:: Problem to solve ::
Copy each line of the records that includes "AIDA".

:: Records to process ::
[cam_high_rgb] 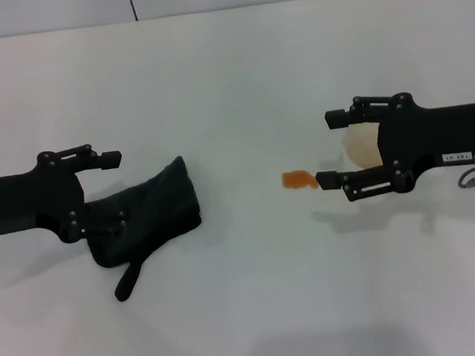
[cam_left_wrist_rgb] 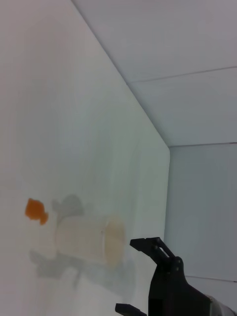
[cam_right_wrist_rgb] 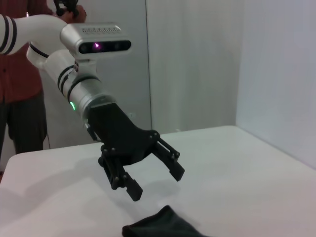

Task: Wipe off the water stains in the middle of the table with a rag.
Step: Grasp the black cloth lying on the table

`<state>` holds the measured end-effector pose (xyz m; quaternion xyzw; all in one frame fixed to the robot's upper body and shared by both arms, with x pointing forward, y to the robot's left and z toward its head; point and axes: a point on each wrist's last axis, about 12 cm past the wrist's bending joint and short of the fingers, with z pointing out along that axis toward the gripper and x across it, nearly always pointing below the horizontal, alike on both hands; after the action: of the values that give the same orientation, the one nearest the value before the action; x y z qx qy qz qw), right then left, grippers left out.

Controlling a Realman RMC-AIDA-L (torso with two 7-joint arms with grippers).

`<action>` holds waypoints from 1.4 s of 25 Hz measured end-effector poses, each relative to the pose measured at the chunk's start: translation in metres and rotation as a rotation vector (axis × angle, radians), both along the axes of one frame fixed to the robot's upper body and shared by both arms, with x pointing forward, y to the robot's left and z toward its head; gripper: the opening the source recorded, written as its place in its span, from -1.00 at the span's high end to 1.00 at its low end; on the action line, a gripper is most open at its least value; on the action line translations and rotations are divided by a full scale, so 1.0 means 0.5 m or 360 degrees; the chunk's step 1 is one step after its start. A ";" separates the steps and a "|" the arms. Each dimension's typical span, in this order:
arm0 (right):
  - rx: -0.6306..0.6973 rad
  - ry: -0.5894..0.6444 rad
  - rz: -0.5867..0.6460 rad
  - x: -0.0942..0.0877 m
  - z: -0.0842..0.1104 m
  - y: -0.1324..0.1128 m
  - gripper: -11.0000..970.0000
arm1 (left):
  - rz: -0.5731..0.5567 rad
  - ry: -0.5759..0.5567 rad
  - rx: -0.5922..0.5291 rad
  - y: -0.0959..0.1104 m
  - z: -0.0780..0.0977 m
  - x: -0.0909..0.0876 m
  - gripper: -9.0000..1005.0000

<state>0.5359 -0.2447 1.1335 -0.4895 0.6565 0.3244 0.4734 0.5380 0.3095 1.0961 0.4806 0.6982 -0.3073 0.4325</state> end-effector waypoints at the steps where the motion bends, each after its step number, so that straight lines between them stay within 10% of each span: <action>1: 0.0003 -0.0005 -0.0004 0.001 0.002 -0.001 -0.77 | 0.0009 0.0012 -0.0001 0.002 0.003 0.003 -0.50; 16: 0.0059 -0.0049 -0.0009 0.007 0.024 0.009 -0.77 | 0.0025 0.0386 0.0448 0.003 0.113 0.102 -0.49; 35: 0.0101 -0.0050 0.0009 -0.001 0.024 0.012 -0.77 | -0.0098 0.0386 0.0738 -0.116 0.038 0.124 -0.48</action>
<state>0.5354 -0.2385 1.1456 -0.4811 0.6370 0.3387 0.4980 0.6000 0.2513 1.1152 0.5475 0.7818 -0.2075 0.2146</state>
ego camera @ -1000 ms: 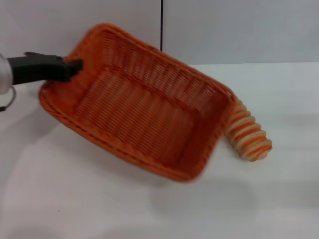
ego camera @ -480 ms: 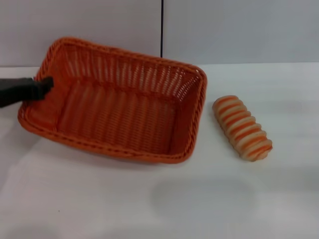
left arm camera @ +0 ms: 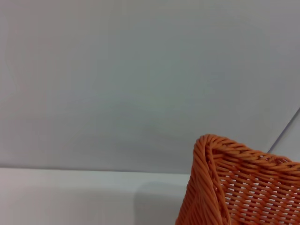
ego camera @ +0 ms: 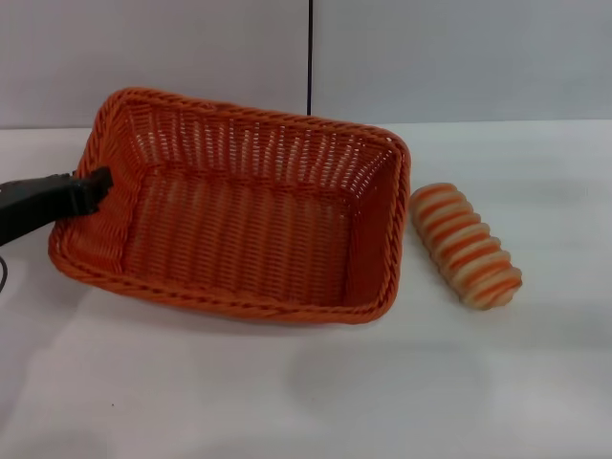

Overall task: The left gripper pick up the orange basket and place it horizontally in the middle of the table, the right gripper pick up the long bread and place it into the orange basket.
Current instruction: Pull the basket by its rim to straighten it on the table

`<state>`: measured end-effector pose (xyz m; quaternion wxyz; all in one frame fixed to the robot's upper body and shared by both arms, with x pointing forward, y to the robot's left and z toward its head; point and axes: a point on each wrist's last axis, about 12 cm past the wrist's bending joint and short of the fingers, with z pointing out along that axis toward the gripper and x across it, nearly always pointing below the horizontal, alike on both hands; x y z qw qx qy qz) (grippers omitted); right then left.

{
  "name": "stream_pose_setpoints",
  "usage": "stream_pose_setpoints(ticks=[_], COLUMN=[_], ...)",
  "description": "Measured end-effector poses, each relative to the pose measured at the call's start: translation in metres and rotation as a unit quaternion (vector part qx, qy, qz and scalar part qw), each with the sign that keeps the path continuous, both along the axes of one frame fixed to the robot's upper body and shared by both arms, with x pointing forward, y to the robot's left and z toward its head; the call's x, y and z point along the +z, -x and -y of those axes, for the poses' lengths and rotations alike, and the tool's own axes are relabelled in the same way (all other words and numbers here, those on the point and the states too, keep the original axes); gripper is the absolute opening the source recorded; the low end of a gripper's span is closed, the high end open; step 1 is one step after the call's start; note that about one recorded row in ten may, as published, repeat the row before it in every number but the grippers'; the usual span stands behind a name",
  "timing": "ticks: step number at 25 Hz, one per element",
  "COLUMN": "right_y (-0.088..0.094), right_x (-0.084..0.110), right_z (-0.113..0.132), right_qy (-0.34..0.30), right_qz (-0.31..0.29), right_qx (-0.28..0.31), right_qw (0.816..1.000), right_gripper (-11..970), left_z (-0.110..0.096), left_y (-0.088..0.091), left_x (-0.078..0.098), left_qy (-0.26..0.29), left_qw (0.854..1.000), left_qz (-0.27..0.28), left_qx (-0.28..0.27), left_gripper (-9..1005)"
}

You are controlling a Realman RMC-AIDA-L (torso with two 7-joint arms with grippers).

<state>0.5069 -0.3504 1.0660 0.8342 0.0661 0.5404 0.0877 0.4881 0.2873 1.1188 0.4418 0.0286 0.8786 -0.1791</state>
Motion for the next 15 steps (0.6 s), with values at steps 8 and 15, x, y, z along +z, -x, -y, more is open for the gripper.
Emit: stream_pose_setpoints(ticks=[8,15], right_y=[-0.002,-0.002], right_x=[0.001,0.001], right_z=[-0.002,-0.004], right_qy=[0.001,0.001], right_qz=[0.001,0.003], right_qx=[0.004,0.010], right_qw=[1.000,1.000], right_gripper=[583,580], left_z=[0.003,-0.005], left_y=[0.013,0.021], left_x=[-0.006,-0.008], left_qy=[0.003,-0.001], left_qw=[1.000,0.999], left_qz=[-0.006,0.001], left_qx=[0.010,0.032], left_gripper=[171,171])
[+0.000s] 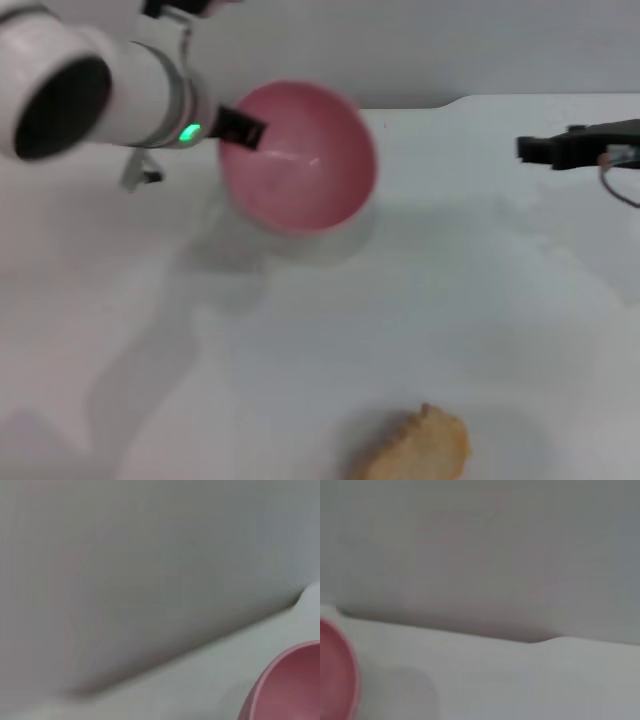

:: Expected output ::
Controlling a Realman RMC-AIDA-L (torso with two 7-joint arms with grippers).
You are controlling a Realman RMC-AIDA-L (torso with two 7-joint arms with grippers).

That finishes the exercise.